* [TASK STATEMENT]:
Find the line with "cat food bag: (488, 273) stays put" and the line with "What moved in" in the entries below; output exactly those two lines, every line between them, and no others.

*** DATA SUPPLIED Section Begins ***

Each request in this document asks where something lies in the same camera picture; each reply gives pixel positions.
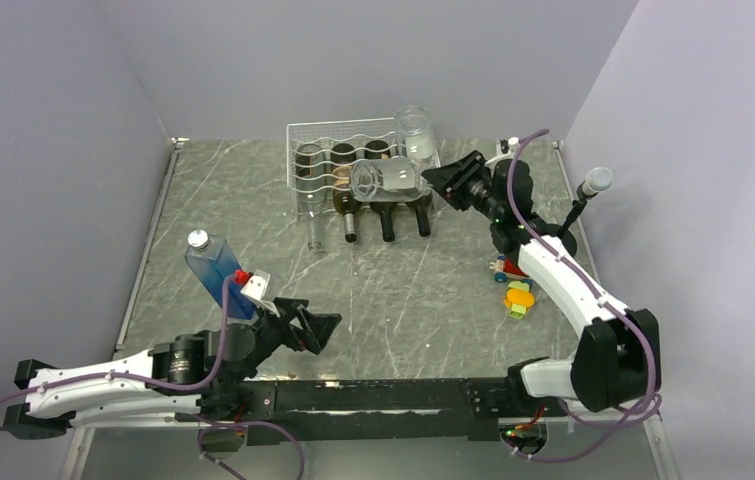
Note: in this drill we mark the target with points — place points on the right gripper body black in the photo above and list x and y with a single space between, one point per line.
480 190

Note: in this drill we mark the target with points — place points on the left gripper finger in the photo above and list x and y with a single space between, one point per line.
289 307
316 329

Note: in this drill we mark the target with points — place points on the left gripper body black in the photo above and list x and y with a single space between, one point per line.
280 330

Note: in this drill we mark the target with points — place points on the dark wine bottle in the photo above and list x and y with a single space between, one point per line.
420 208
345 212
384 218

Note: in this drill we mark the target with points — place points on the clear bottle silver cap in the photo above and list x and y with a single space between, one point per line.
415 134
394 179

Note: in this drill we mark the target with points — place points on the clear bottle silver cap front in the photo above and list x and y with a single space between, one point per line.
394 179

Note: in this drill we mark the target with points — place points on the blue square glass bottle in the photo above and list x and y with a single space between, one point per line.
212 260

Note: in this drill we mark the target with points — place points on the dark wine bottle front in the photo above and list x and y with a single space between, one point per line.
345 212

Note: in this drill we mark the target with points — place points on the clear glass bottle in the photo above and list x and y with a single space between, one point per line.
311 178

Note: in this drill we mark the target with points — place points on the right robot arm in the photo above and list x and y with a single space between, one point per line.
617 359

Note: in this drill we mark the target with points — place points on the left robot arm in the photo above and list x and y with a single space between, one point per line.
195 374

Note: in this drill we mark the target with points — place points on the microphone on black stand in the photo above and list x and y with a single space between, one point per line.
597 180

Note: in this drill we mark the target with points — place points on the colourful small blocks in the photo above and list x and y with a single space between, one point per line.
518 298

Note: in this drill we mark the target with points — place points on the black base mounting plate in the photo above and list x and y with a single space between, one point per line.
478 409

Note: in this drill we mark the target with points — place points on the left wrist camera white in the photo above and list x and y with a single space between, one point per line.
261 288

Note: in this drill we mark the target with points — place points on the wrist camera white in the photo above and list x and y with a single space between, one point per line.
261 288
505 149

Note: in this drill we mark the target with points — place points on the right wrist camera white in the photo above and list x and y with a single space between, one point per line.
505 149

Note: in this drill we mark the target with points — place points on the white wire wine rack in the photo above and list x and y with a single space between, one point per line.
329 133

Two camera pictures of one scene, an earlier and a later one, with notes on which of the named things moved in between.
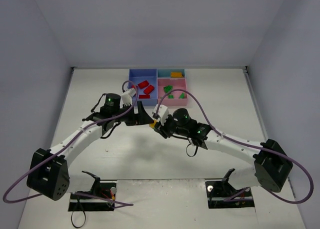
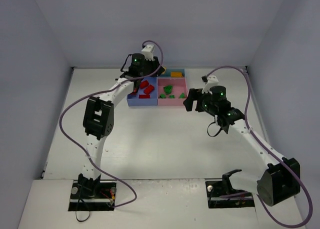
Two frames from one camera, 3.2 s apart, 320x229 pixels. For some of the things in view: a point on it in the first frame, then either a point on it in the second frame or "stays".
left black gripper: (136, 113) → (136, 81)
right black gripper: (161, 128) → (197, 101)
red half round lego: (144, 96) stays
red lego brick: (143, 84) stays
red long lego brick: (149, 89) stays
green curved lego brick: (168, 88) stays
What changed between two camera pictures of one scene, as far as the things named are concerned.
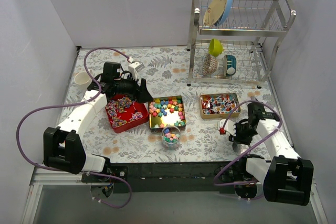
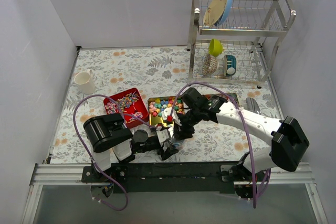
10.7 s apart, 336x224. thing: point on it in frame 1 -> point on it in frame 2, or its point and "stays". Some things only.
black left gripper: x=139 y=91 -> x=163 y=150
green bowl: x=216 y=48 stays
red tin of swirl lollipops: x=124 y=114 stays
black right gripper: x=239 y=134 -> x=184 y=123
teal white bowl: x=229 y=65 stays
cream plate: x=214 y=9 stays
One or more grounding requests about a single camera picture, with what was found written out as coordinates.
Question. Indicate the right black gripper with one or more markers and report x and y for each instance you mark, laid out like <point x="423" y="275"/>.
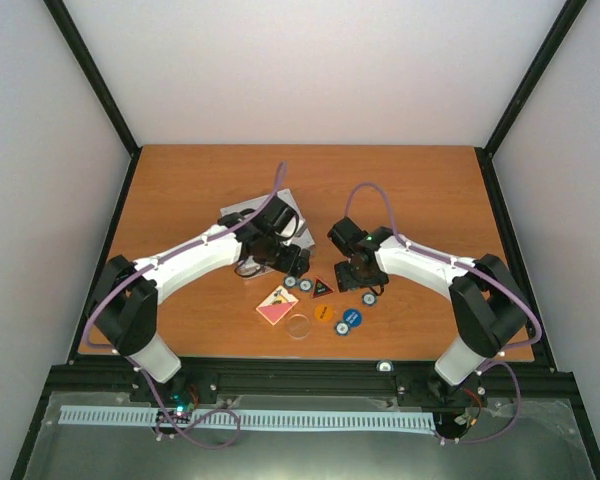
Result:
<point x="347" y="281"/>

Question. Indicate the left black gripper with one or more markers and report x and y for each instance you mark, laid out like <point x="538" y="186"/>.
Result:
<point x="295" y="266"/>

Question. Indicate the aluminium poker case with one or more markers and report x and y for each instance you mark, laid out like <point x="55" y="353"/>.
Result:
<point x="262" y="227"/>

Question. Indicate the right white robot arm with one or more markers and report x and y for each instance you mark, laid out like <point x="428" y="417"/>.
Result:
<point x="488" y="306"/>

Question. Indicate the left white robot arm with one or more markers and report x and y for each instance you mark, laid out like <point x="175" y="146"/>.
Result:
<point x="124" y="304"/>

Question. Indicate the triangular all in button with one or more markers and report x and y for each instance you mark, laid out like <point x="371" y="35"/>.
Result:
<point x="321" y="288"/>

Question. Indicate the pink yellow card deck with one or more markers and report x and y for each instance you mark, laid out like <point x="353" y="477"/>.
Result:
<point x="277" y="305"/>

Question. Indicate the blue small blind button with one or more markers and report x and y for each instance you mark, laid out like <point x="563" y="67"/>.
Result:
<point x="352" y="317"/>

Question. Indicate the orange big blind button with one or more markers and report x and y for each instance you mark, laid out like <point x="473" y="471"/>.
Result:
<point x="323" y="313"/>

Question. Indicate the clear round dealer button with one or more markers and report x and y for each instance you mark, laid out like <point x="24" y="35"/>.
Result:
<point x="297" y="326"/>

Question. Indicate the black aluminium frame rail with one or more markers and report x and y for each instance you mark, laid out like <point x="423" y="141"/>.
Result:
<point x="410" y="383"/>

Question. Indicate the light blue cable duct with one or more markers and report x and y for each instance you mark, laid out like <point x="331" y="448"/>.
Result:
<point x="252" y="420"/>

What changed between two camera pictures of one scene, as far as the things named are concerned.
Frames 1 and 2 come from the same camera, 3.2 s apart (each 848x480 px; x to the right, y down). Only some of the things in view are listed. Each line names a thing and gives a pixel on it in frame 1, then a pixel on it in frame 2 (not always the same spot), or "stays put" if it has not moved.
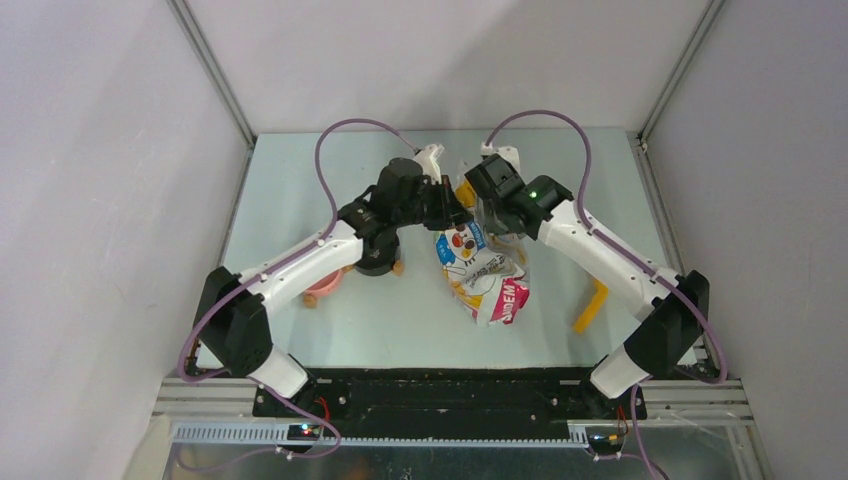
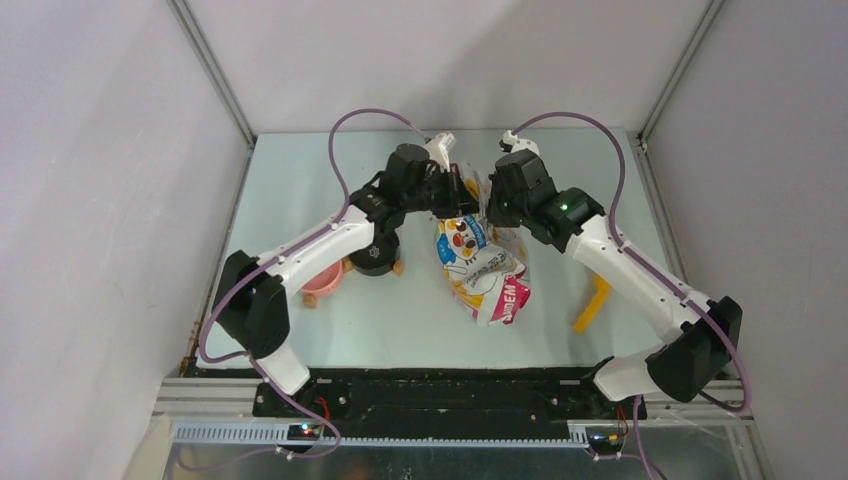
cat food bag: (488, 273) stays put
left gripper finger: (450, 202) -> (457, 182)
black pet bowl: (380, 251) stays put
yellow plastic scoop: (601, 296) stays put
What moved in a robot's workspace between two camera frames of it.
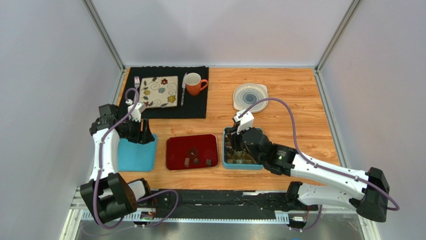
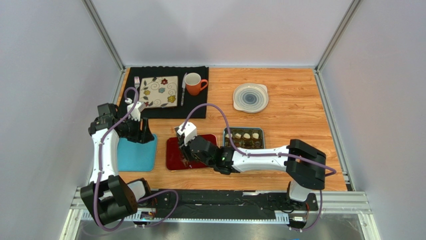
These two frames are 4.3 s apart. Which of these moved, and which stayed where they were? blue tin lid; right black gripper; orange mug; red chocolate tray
Moved: right black gripper
Stayed: orange mug; red chocolate tray; blue tin lid
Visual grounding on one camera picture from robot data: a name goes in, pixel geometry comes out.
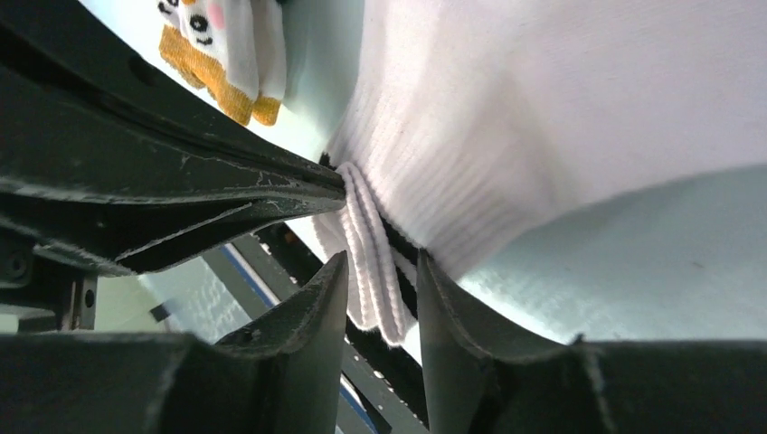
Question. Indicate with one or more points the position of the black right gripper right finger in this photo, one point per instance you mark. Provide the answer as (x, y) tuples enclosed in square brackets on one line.
[(483, 373)]

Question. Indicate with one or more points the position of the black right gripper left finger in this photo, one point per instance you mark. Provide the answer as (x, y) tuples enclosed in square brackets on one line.
[(278, 374)]

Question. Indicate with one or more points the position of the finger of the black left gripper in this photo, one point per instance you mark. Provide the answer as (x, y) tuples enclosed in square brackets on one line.
[(84, 119), (129, 239)]

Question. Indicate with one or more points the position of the white sock with black stripes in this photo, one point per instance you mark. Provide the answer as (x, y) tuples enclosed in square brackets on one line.
[(592, 168)]

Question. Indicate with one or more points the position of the green snowman sock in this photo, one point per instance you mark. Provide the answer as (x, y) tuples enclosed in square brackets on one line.
[(234, 49)]

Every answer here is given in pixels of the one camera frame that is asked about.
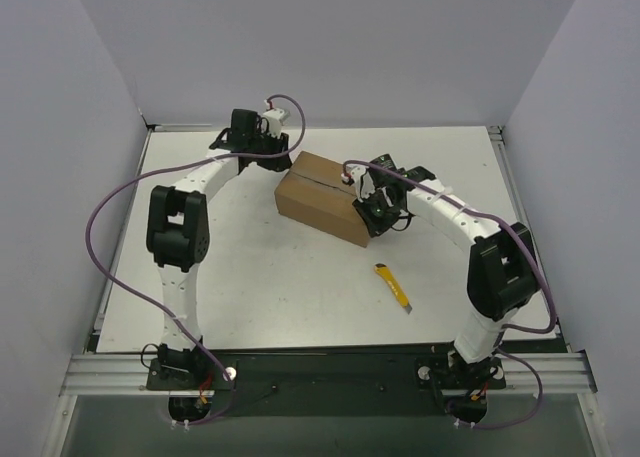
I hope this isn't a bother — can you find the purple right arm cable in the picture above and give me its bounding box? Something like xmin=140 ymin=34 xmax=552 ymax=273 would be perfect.
xmin=342 ymin=159 xmax=559 ymax=431

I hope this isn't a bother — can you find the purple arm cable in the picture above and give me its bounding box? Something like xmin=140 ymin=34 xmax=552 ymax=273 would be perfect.
xmin=85 ymin=94 xmax=309 ymax=426
xmin=342 ymin=159 xmax=559 ymax=431

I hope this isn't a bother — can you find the brown cardboard express box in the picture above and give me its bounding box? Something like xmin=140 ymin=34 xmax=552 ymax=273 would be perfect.
xmin=274 ymin=151 xmax=370 ymax=248

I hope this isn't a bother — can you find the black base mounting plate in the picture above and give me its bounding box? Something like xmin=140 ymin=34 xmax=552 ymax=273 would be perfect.
xmin=146 ymin=352 xmax=506 ymax=422

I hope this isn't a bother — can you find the aluminium front frame rail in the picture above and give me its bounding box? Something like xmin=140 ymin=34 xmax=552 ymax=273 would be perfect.
xmin=61 ymin=352 xmax=597 ymax=396

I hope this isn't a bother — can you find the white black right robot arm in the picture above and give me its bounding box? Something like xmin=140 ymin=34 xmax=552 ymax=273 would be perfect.
xmin=342 ymin=154 xmax=540 ymax=369

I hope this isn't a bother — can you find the yellow utility knife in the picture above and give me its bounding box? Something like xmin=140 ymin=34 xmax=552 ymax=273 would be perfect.
xmin=374 ymin=263 xmax=412 ymax=315

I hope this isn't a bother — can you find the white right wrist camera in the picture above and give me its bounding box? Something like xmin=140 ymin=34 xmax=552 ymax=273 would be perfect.
xmin=341 ymin=164 xmax=375 ymax=201

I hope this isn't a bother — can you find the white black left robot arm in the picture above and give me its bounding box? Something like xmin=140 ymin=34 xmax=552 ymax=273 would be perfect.
xmin=146 ymin=106 xmax=292 ymax=389

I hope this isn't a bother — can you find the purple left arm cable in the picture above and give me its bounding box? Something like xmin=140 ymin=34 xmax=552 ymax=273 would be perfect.
xmin=85 ymin=94 xmax=309 ymax=426

*** DATA SUPPLIED Section Ends ***

* [ANSWER SECTION]:
cat food bag: (488, 273) stays put
left gripper finger: (450, 202) -> (457, 182)
black pet bowl: (380, 251) stays put
yellow plastic scoop: (601, 296) stays put
What moved in a robot's workspace between two camera frames of it.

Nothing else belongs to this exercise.